Subatomic particles are classified into elementary and composite particles. The Lagrangian is expressed in terms of fundamental fields corresponding to elementary particles and this gave us the criterion for distinguishing elementary particles from composite ones. It is generally difficult, however, to determine the Lagrangian experimentally without a strong theoretical support.1) As a typical example, we may refer to nucleons. For a long time they had been regarded as elementary particles, but later they yielded their fundamental role as building blocks of hadrons to quarks. We may give two examples in which this distinction is not possible in principle. 1) axiomatic field theory In the axiomatic field theory, for instance in the LSZ formalism,2) we study the properties of field theory by exploiting only general principles such as Poincare invariance, causality and some symmetries but without specifying the Lagrangian of the system.

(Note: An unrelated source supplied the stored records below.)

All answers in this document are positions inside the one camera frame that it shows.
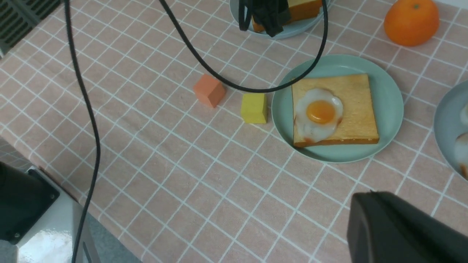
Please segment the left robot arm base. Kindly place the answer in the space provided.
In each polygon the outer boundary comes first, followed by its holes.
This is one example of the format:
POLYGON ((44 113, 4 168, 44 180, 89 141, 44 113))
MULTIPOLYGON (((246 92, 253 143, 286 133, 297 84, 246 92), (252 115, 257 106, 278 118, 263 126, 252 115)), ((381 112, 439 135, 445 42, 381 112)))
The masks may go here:
POLYGON ((39 168, 1 163, 0 234, 17 263, 100 263, 87 210, 39 168))

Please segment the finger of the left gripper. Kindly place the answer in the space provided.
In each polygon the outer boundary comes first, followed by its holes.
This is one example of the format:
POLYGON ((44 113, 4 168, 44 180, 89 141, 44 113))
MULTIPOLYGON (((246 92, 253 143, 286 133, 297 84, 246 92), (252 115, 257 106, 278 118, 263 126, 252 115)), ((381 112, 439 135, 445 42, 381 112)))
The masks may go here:
POLYGON ((255 32, 275 37, 283 32, 283 25, 291 20, 287 0, 253 0, 252 21, 255 32))
POLYGON ((238 23, 241 31, 248 31, 252 20, 252 0, 239 0, 238 23))

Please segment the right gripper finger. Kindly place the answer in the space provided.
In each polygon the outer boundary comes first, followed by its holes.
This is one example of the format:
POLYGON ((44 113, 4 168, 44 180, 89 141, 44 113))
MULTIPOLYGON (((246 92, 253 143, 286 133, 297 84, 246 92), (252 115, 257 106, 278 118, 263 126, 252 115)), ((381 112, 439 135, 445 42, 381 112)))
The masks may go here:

Then the distinction mentioned above is impossible and within the framework of the LSZ formalism the existence of local field operators for composite particles satisfying the asymptotic condition can be shown.3)–5) 2) nuclear democracy or bootstrap The S matrix approach based on the dispersion relations are closely related to the axiomatic approach in spirit, but the Berkeley group has advocated the idea of nuclear democracy by denying the existence of the Lagrangian and thus deviated from the above one. In this case there is no criterion for the distinction between elementary and composite particles so that the Uranium nuclei are as elementary as pions. We know that there are many subatomic particles and a model is defined by specifying a set of elementary particles of which all others are composed.